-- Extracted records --

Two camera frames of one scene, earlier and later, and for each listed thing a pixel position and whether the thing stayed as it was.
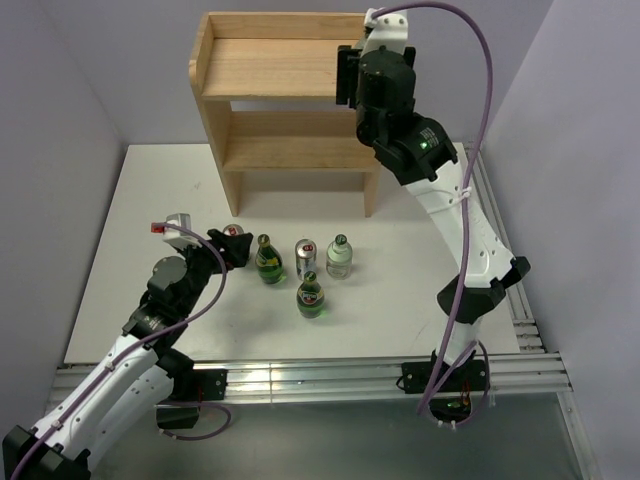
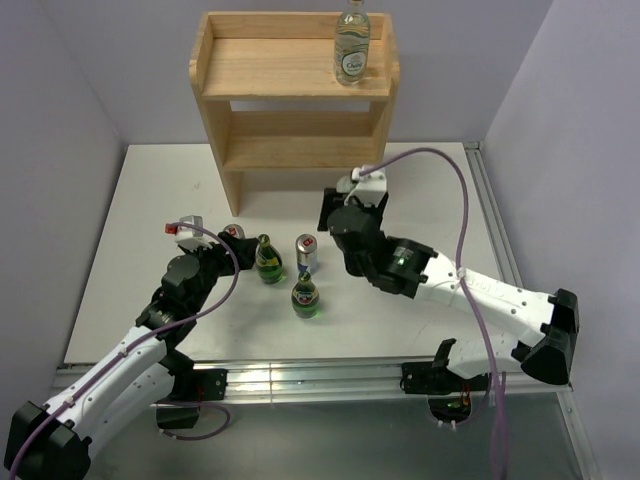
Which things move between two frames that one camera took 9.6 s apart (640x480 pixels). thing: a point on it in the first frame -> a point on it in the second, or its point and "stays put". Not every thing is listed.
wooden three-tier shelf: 277,57 stays put
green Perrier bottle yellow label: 269,262 stays put
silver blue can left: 233,230 stays put
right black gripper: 347,74 -> 333,198
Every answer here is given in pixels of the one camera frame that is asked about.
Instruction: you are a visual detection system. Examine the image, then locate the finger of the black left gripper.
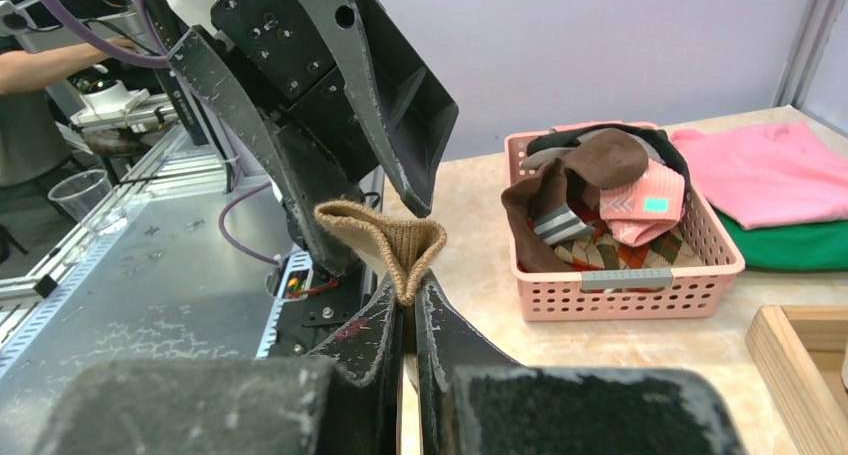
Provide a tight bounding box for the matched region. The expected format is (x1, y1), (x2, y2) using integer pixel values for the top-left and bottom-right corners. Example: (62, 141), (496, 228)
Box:
(168, 26), (360, 276)
(297, 0), (459, 218)

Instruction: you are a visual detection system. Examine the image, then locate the pink patterned sock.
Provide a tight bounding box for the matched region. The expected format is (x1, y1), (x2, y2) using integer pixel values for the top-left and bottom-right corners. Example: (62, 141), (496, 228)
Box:
(599, 160), (686, 247)

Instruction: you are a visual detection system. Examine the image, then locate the person forearm in background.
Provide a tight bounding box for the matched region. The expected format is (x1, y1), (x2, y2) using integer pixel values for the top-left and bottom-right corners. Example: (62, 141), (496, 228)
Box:
(1, 37), (110, 96)

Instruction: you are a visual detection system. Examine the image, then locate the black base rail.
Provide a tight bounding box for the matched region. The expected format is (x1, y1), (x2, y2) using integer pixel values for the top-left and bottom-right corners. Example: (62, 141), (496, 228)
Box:
(256, 245), (378, 359)

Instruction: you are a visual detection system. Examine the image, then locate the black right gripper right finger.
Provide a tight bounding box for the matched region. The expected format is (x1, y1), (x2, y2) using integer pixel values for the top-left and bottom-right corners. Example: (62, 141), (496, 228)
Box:
(414, 273), (745, 454)

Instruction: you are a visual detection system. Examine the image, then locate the pink towel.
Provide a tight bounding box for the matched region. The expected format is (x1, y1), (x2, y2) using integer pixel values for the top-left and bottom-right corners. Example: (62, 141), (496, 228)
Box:
(671, 122), (847, 230)

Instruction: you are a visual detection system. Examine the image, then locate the clear plastic cup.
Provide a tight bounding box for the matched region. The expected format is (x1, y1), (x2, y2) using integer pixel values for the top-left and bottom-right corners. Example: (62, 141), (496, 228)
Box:
(48, 169), (128, 236)

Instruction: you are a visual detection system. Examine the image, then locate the green cloth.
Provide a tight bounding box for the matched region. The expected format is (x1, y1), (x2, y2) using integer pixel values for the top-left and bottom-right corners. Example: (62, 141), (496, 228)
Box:
(716, 211), (847, 272)

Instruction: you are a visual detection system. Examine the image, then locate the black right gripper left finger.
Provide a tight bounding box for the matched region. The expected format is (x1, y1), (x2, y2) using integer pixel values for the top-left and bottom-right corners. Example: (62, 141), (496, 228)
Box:
(34, 280), (402, 454)

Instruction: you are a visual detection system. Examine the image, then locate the wooden rack base tray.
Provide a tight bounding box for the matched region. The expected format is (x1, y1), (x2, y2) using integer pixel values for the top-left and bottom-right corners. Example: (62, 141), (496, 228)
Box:
(745, 305), (847, 454)

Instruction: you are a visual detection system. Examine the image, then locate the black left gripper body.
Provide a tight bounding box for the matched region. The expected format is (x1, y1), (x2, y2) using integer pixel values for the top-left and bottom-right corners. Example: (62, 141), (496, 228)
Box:
(201, 0), (383, 181)

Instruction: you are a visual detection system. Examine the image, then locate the dark brown sock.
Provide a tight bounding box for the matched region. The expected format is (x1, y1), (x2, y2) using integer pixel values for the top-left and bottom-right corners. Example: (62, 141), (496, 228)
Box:
(501, 129), (650, 273)

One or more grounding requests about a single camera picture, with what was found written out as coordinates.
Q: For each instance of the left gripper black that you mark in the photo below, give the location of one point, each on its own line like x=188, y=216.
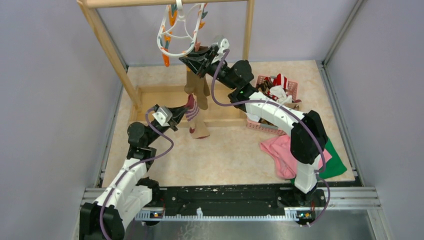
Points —
x=177, y=113

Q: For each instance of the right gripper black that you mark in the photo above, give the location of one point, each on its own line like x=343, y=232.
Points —
x=203, y=62

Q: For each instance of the brown sock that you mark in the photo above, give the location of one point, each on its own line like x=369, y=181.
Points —
x=203, y=100
x=192, y=82

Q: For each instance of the purple striped sock maroon cuff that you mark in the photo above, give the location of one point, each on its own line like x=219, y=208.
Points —
x=197, y=127

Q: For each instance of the white round clip hanger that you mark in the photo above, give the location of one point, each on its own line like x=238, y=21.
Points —
x=179, y=29

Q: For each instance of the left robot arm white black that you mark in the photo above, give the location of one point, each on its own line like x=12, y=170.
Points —
x=110, y=214

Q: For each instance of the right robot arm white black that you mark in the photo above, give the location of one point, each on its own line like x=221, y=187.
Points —
x=308, y=136

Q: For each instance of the red white striped sock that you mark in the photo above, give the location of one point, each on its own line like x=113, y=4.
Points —
x=280, y=80

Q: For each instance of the pink plastic basket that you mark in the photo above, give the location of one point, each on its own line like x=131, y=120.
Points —
x=264, y=84

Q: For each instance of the pink cloth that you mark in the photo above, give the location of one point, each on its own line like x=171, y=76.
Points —
x=277, y=147

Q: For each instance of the wooden clothes rack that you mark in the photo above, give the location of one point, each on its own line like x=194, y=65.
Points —
x=145, y=96

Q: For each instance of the green cloth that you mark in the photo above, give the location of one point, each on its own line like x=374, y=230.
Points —
x=334, y=166

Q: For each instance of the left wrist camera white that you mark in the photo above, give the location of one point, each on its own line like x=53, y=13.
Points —
x=163, y=116

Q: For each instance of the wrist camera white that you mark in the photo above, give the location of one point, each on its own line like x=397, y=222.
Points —
x=220, y=44
x=163, y=116

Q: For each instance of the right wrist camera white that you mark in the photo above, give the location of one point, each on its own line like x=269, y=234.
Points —
x=220, y=44

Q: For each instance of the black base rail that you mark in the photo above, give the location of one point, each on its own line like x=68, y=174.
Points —
x=252, y=202

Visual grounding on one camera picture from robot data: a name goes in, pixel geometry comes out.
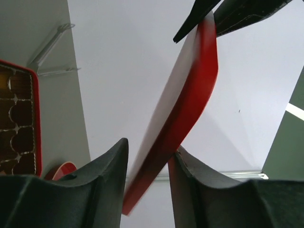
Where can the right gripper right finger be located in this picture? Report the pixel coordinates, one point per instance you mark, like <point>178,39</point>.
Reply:
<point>204,198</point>

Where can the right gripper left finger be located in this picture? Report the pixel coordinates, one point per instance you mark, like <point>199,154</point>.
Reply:
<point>90,197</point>

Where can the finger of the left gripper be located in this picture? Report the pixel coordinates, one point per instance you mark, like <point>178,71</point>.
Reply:
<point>199,11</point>
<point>233,15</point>

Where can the red square box lid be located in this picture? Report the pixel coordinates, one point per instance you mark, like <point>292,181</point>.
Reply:
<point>185,96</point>

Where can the red chocolate box tray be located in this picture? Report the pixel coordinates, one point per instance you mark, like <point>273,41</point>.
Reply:
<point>20,126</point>

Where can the metal tongs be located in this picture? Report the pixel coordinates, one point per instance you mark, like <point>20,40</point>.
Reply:
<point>40,58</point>

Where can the round red plate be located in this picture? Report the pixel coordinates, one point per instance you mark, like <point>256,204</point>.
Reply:
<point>60,171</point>

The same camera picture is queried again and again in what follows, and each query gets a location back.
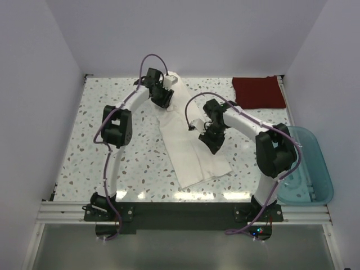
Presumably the folded dark red shirt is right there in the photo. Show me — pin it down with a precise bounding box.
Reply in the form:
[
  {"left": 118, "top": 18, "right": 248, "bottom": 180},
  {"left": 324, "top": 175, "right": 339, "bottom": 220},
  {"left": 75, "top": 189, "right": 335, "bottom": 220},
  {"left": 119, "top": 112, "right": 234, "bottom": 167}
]
[{"left": 232, "top": 76, "right": 286, "bottom": 110}]

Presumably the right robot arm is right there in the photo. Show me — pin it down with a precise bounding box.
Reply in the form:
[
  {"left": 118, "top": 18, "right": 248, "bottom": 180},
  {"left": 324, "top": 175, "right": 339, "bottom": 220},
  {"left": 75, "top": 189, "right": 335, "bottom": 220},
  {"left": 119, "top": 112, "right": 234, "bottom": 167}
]
[{"left": 199, "top": 99, "right": 301, "bottom": 218}]

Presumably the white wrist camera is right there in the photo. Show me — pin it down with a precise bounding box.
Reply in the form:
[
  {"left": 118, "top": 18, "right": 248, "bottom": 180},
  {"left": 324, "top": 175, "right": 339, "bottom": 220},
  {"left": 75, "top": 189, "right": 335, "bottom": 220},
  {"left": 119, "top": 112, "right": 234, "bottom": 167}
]
[
  {"left": 188, "top": 118, "right": 204, "bottom": 133},
  {"left": 163, "top": 75, "right": 178, "bottom": 89}
]

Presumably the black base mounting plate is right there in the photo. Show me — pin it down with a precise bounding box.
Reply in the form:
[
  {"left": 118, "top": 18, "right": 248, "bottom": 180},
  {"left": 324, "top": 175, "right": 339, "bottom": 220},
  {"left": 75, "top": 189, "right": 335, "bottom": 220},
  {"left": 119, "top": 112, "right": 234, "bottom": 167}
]
[{"left": 82, "top": 202, "right": 284, "bottom": 240}]

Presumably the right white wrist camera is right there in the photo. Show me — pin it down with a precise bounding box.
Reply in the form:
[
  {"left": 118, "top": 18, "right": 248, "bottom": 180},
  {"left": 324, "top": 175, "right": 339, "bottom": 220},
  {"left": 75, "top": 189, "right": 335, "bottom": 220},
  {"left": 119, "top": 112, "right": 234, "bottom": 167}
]
[{"left": 188, "top": 118, "right": 204, "bottom": 133}]

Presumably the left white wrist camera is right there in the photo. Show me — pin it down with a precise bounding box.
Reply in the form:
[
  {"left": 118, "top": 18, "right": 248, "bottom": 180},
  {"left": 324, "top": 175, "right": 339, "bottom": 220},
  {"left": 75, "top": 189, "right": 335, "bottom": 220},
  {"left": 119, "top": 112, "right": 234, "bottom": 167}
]
[{"left": 163, "top": 75, "right": 178, "bottom": 89}]

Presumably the aluminium frame rail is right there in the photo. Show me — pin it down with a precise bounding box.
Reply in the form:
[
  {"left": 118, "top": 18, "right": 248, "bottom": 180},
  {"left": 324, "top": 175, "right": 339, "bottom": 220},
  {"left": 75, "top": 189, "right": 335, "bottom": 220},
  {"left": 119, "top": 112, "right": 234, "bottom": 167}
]
[{"left": 36, "top": 201, "right": 332, "bottom": 225}]

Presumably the white t shirt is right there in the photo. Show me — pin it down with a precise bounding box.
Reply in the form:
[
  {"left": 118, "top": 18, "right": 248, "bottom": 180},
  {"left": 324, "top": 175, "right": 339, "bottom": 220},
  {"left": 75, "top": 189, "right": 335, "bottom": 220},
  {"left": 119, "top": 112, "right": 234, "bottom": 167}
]
[{"left": 157, "top": 71, "right": 232, "bottom": 189}]

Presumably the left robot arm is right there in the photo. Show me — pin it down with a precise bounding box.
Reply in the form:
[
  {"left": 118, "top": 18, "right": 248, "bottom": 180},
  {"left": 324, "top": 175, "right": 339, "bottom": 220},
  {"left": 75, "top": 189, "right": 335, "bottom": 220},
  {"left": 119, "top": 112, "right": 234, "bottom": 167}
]
[{"left": 91, "top": 68, "right": 178, "bottom": 218}]

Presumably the blue plastic bin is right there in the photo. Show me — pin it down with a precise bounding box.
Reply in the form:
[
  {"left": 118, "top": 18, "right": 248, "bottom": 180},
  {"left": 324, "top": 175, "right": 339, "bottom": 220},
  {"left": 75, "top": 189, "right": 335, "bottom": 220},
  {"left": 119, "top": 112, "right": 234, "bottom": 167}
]
[{"left": 277, "top": 126, "right": 334, "bottom": 206}]

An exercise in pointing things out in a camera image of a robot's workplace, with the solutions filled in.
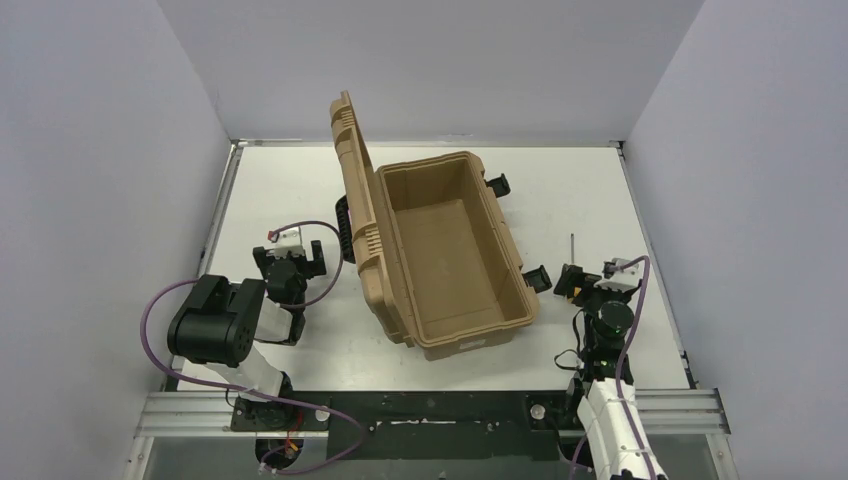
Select black bin latch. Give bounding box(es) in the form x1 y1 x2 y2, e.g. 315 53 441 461
522 265 553 293
485 174 511 198

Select yellow black handled screwdriver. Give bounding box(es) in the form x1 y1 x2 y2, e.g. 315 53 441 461
570 232 577 297

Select black lower bin latch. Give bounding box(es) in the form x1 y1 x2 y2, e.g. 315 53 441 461
522 265 553 293

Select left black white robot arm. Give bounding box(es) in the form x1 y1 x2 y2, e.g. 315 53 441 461
167 240 327 431

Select tan plastic storage bin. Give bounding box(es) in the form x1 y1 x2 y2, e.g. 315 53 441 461
377 151 540 361

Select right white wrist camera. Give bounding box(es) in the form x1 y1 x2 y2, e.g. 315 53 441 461
594 258 643 293

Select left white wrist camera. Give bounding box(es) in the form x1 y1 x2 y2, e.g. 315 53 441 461
268 227 305 259

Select purple cable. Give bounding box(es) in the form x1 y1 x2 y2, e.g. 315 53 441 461
139 220 367 477
568 254 658 480

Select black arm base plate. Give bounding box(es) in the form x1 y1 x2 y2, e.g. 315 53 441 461
229 391 583 461

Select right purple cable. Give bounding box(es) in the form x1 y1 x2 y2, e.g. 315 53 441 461
568 254 658 480

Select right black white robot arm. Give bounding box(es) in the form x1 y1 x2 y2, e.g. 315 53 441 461
554 255 667 479

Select aluminium front frame rail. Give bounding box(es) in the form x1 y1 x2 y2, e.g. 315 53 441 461
123 389 741 480

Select black bin carry handle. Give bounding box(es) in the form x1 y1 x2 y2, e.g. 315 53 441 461
335 195 355 264

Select black upper bin latch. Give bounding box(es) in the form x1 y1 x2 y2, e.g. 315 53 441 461
485 174 511 198

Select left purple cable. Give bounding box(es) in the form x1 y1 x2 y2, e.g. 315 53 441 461
139 220 367 477

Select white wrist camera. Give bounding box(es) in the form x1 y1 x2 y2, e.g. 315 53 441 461
268 227 305 259
594 258 643 293

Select tan hinged bin lid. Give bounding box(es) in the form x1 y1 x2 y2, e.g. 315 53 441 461
330 91 414 347

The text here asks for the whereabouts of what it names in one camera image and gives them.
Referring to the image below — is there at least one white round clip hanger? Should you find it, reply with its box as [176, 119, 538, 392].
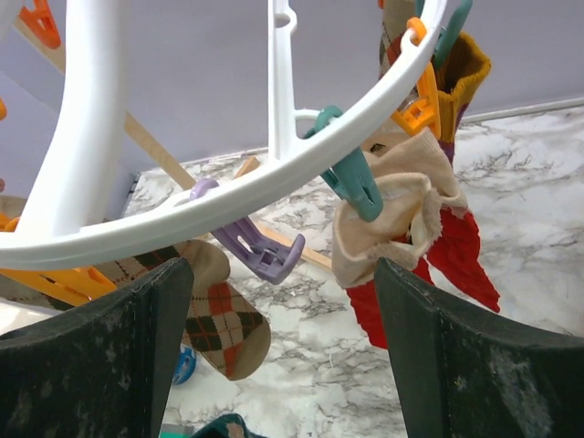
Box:
[1, 1, 447, 270]

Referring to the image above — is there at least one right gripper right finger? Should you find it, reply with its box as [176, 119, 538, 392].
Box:
[374, 259, 583, 437]

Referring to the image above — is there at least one yellow orange clothespin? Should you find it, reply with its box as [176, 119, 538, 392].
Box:
[1, 262, 120, 307]

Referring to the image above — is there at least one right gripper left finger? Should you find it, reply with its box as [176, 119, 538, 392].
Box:
[1, 258, 193, 437]

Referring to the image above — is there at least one red beige reindeer sock front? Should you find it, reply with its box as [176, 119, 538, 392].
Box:
[332, 129, 500, 349]

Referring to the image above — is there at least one wooden hanger rack frame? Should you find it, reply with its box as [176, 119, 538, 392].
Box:
[13, 18, 331, 272]

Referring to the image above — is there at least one teal clothespin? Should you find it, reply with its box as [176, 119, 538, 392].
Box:
[293, 105, 383, 223]

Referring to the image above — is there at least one purple yellow striped sock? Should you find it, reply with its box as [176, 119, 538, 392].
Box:
[435, 32, 491, 163]

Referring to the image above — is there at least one dark teal sock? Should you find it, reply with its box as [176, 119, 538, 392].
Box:
[192, 413, 265, 438]

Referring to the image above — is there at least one beige argyle sock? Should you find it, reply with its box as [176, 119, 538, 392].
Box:
[378, 0, 415, 78]
[97, 239, 271, 381]

-- Problem description --
How many lines in the records hold the string "shirt"? Answer with only that number.

-- Task solution --
2